DESCRIPTION
The Brownes Creek Instream Habitat Restoration project sought to implement woody debris into a wood deprived system. Woody debris is essential for functioning riverine habitat systems. This project was located within the lower 2 miles of Brownes Creek, just upstream from the confluence with Hoko River in the westerly portion of Clallam County.
The Makah Tribe used this funding to restore formerly productive in-stream Chinook habitat in Brownes Creek that was destroyed when a massive debris torrent scoured the channel and valley walls up to 20-30 feet high, and removed all wood from the channel for a distance of two miles. The debris torrent initiated from a plugged culvert and deep road-fill failure on Washington State lands and was amplified by another deep fill a mile downstream on private timberland. Peak Chinook spawner counts dropped from an average peak live count of more than 36 fish per mile during the period 1997-1999 to zero in 2000, and 6 in 2001.
A large amount of wood was scoured from the channel and deposited outside of the bank-full width. The project moved the wood back into the stream using winches, a log loader, or a swing-yarder, depending on location. Additional wood was added where the creek is accessible from the road. Approximately one mile of stream was directly treated, and additional stream segments were seeded at crossings. Channel disturbance was minimized by walking equipment on wood or large swamp mats when near or in the channel.

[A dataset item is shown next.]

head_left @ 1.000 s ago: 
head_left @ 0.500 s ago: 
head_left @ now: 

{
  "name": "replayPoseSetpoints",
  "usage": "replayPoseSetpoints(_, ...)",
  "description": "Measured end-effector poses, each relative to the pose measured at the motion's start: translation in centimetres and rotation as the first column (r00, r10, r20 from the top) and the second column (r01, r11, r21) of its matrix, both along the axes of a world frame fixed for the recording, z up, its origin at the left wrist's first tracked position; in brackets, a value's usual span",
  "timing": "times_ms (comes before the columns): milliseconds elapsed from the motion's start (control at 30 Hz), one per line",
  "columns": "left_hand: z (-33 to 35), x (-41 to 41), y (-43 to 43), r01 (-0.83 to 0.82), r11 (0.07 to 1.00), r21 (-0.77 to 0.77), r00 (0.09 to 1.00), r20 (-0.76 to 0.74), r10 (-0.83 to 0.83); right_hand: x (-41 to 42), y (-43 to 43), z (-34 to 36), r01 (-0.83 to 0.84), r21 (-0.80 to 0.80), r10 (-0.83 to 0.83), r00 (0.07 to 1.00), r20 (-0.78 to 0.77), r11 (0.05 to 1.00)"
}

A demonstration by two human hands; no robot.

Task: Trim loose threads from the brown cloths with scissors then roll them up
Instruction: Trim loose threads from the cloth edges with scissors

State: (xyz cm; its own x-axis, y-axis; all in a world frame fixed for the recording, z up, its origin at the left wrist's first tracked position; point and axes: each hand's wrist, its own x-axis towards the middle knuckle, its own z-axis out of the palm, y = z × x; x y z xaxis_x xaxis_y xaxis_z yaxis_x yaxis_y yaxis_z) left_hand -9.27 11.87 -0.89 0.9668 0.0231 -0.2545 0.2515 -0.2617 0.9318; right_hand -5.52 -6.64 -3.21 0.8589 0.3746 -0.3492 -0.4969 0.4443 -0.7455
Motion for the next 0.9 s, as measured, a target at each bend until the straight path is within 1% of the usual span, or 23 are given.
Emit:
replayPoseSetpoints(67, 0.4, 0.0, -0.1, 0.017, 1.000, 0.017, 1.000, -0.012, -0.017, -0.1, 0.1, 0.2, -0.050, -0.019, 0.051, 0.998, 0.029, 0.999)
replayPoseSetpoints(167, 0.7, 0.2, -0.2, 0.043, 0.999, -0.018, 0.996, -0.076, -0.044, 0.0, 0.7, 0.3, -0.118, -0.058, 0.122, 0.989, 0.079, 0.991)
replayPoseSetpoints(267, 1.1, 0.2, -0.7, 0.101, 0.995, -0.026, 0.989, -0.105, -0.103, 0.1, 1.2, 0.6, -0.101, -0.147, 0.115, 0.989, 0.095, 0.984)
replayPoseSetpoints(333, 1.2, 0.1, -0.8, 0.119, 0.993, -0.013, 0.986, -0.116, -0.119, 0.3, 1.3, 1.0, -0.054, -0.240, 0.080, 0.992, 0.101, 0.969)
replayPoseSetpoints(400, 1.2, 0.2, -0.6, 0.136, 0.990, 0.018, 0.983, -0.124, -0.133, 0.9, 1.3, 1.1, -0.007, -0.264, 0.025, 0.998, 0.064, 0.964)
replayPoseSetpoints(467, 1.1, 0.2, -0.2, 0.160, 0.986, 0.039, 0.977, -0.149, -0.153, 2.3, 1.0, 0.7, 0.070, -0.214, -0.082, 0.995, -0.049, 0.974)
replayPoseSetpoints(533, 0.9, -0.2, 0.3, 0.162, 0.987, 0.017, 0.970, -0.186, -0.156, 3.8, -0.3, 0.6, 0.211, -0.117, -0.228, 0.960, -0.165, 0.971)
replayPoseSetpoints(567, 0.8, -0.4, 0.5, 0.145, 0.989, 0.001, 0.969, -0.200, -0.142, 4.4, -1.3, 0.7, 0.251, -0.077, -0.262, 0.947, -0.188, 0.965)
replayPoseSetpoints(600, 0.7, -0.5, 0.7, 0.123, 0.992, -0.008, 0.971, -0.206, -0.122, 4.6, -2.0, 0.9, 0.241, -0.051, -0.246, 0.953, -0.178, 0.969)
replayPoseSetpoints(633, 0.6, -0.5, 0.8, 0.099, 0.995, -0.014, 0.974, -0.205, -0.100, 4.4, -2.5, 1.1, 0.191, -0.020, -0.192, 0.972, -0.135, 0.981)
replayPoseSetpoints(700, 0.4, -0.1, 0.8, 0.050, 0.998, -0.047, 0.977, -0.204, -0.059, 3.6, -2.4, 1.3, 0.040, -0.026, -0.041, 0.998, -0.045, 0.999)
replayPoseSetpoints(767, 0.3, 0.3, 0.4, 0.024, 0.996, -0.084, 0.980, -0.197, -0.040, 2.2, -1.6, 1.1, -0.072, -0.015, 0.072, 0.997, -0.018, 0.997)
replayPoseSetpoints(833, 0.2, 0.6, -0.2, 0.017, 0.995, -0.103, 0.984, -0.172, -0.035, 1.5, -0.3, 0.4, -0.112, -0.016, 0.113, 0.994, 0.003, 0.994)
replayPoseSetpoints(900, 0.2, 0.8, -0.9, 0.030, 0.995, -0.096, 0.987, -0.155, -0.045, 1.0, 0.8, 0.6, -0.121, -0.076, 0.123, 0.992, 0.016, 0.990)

The tribe placed wood in Brownes Creek throughout the two-mile reach. Over 10 log jams were passively created, up to 100 key-piece-sized LWD pieces were introduced, up to 1,000 individual LWD pieces were introduced, up to 10,000 conifer trees (spruce and cedar) were planted, and over 500 pounds of grass seed were planted. The wood was not cabled nor otherwise artificially secured. Some of it was buried in the bank but most has been allowed to move and position itself where the water has pushed it into distinct log jams.
These achievements will go a long way to rehabilitating the Chinook, coho, steelhead and cutthroat populations of Brownes Creek well into the future.